SUNJiaxin(孫佳鑫),JIANGJin(蔣進(jìn)),ZHAOPing(趙萍)
College of Information Science and Technology, Donghua University, Shanghai 201620, China
Abstract: Speech data publishing breaches users’ data privacy, thereby causing more privacy disclosure. Existing work sanitizes content, voice, and voiceprint of speech data without considering the consistence among these three features, and thus is susceptible to inference attacks. To address the problem, we design a privacy-preserving protocol for speech data publishing (P3S2) that takes the corrections among the three factors into consideration. To concrete, we first propose a three-dimensional sanitization that uses feature learning to capture characteristics in each dimension, and then sanitize speech data using the learned features.
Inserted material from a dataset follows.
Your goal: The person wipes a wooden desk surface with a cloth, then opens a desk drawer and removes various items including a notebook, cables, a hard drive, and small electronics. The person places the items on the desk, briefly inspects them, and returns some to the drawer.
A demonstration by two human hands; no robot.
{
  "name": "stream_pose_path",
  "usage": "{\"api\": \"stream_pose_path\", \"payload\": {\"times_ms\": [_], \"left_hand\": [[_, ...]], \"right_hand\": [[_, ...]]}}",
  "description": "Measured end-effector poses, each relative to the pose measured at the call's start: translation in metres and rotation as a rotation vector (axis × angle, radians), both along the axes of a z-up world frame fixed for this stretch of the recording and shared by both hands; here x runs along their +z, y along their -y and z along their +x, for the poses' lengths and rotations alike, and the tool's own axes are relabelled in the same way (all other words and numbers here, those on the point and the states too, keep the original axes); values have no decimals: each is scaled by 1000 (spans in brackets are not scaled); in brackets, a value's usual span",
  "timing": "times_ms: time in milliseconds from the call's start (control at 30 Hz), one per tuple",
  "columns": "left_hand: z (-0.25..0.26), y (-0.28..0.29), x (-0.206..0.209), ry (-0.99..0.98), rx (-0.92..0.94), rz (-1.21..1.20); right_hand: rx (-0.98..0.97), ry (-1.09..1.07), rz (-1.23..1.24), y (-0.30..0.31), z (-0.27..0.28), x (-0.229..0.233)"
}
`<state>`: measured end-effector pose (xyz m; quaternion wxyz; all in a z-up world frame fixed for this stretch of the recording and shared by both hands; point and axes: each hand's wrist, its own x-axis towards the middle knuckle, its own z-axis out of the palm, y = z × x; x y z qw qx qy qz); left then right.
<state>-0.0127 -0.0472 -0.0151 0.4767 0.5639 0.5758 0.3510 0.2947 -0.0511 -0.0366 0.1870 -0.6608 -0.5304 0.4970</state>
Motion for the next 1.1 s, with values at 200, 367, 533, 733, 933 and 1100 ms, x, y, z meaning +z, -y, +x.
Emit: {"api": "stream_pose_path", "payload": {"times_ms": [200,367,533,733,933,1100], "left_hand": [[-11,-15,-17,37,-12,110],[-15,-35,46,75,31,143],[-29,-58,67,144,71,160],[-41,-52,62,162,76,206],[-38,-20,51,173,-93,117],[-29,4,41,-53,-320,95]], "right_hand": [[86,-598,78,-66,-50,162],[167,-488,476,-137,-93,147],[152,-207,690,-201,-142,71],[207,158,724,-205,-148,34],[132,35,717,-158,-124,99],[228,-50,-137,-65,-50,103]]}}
As a result, the correlations among the three dimensions of the sanitized speech data are guaranteed. Furthermore, the (ε, δ)-differential privacy is used to theoretically prove both the data privacy preservation and the data utility guarantee of P3S2, filling the gap of algorithm design and performance evaluation. Finally, simulations on two real world datasets have demonstrated both the data privacy preservation and the data utility guarantee.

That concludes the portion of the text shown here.